Did you compare speed and accuracy of Complex-YOLOv4 vs other algorithms on Kitti dataset?

AlexeyAB commented 4 years ago

@maudzung Hi, Nice work! Did you compare speed and accuracy of Complex-YOLOv4-Pytorch vs other algorithms on Kitti dataset? Is it still better in accuracy and speed than other competitors?

Also some reference with implementations of CIoU.

Examples:

Desctiption: https://medium.com/@jonathan_hui/yolov4-c9901eaa8e61

1_egnHdTEZcYJKkcPkDTgaVw

maudzung commented 4 years ago

Hi @AlexeyAB ,

Thanks for your comments. I'm trying to improve its performance before writing up a comparison.

Actually, the IoU calculation for polygons is very expensive and different from the IoU calculation for boxes in 2D images (like the COCO dataset) because we need to consider both sizes and rotations of boxes. Hence, I haven't taken advantage of CIoU or GIoU loss for optimization. I'm trying to speed up the IoU calculation in this task.

P/s: That's great for me to talk with the author of YOLOv4 :) Thanks for your great publication.

AlexeyAB commented 4 years ago

@maudzung

Hence, I haven't taken advantage of CIoU or GIoU loss for optimization.

Did you try CIoU/GIoU for training with 3D-bboxes and it didn't increase accuracy?

I'm trying to speed up the IoU calculation in this task.

Do you try to accelerate IoU claculation, or do you try to improve accuracy?

P/s: That's great for me to talk with the author of YOLOv4 :) Thanks for your great publication.

Thanks!

maudzung commented 4 years ago

Thank you @AlexeyAB

I haven't used CIoU or GIoU loss yet, I'm trying to apply them to the loss function. I'm also trying to speed up the non-max-suppression step in the inference phase. At this moment, I couldn't vectorize the IoU calculation in the step. So If there are many boxes that have high confidences, the postprocessing speed will be slow.

fsaxen commented 4 years ago

I tried to detected rotated faces and came across the same problem of rotated bounding box intersection over union calculation. I think that is will be very difficult to get a derivative of this very complex function. I instead tried to distill the idea from giou and predicted the size and angle instead of width and height and got better results than traditional bounding box prediction.
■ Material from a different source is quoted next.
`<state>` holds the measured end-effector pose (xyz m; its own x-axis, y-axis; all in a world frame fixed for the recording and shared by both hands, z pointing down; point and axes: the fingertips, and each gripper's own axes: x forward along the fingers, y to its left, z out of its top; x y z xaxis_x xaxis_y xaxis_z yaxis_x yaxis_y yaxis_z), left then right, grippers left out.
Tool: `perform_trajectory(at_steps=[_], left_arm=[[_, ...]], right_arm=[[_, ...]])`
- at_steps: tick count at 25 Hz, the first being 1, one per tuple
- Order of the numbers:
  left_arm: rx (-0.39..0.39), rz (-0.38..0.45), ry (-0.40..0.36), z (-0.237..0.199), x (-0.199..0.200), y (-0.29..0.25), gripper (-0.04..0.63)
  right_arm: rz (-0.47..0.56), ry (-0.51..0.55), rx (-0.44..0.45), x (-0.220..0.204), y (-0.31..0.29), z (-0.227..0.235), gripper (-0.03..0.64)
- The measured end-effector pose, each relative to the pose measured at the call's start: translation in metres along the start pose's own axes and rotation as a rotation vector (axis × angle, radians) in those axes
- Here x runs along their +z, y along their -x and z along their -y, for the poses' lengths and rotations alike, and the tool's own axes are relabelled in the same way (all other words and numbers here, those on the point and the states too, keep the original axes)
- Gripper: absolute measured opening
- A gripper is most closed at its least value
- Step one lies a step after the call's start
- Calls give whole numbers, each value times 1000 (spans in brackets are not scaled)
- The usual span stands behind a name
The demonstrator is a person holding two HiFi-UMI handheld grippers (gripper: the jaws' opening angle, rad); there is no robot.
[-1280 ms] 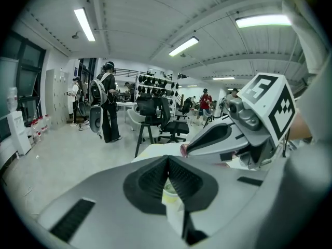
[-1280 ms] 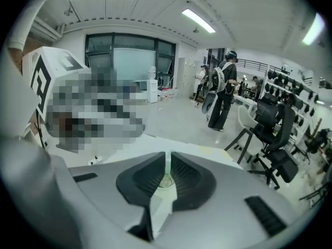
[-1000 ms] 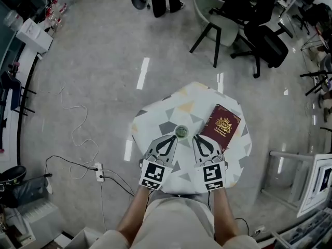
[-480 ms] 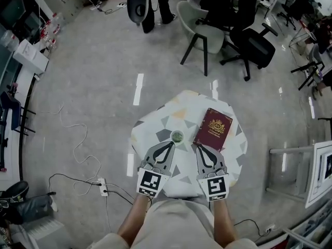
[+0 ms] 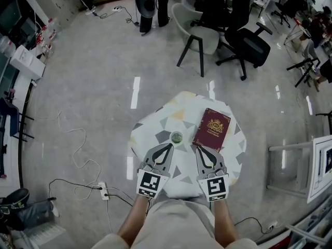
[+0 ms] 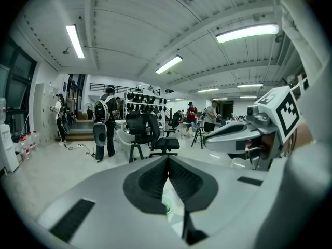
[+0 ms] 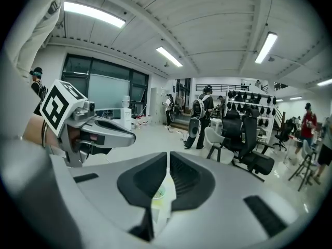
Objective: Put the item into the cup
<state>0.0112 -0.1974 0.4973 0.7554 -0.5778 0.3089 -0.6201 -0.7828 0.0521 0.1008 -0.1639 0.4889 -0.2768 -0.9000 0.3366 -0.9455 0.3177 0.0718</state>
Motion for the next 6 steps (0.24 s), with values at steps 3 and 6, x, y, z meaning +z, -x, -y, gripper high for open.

Maybe this could be worth a try for you too: https://www.researchgate.net/publication/335538424_Detecting_Arbitrarily_Rotated_Faces_for_Face_Analysis

maudzung commented 4 years ago

Thank you so much @fsaxen

maudzung commented 4 years ago

Hi @AlexeyAB

I have added the implementation of GIoU loss for rotated boxes. I'm running experiments on it to test its performance. Can you please share with me the weights of different components of the total_loss in your implementation? At this time, I have set lgiou_scale = lobj_scale = lcls_scale = 1.

total_loss = loss_giou * lgiou_scale + loss_obj * lobj_scale + loss_cls * lcls_scale

Thank you so much!

AlexeyAB commented 4 years ago

@maudzung Hi,

I use:

lgiou_scale = 0.07
lobj_scale = 1.0
lcls_scale = 1.0

Also you can try

lgiou_scale = 0.05
lobj_scale = 1.0
lcls_scale = 0.6

maudzung commented 4 years ago

Thank you @AlexeyAB for your quick response. I have 1 more question. Did you apply weights noobj_scale and obj_scale for the loss_obj as YOLOv3? Your answer can help me save a ton of time that spends not only on reading your code but also running experiments. I'm looking forward to hearing that from you. Thank you once again!

AlexeyAB commented 4 years ago

What do you mean? I use:

if (truth) { // for object
  delta_bbox[i] = giou_delta[i] * lgiou_scale;
  delta_objectness = (1 - output[obj_index]) * lobj_scale;

  for(int k = 0; k < classes; ++k) {
    if(k == truth.class_id)   delta_class_probability[k] = (1 - output[cls_index + k]) * lcls_scale;
    else   delta_class_probability[k] = (0 - output[cls_index + k]) * lcls_scale;
  }
} 
else { // for no object
  delta_objectness = (0 - output[obj_index]) * lobj_scale;
}

AlexeyAB commented 4 years ago

@maudzung Hi, Did you get any results, or do you training it on Kitti?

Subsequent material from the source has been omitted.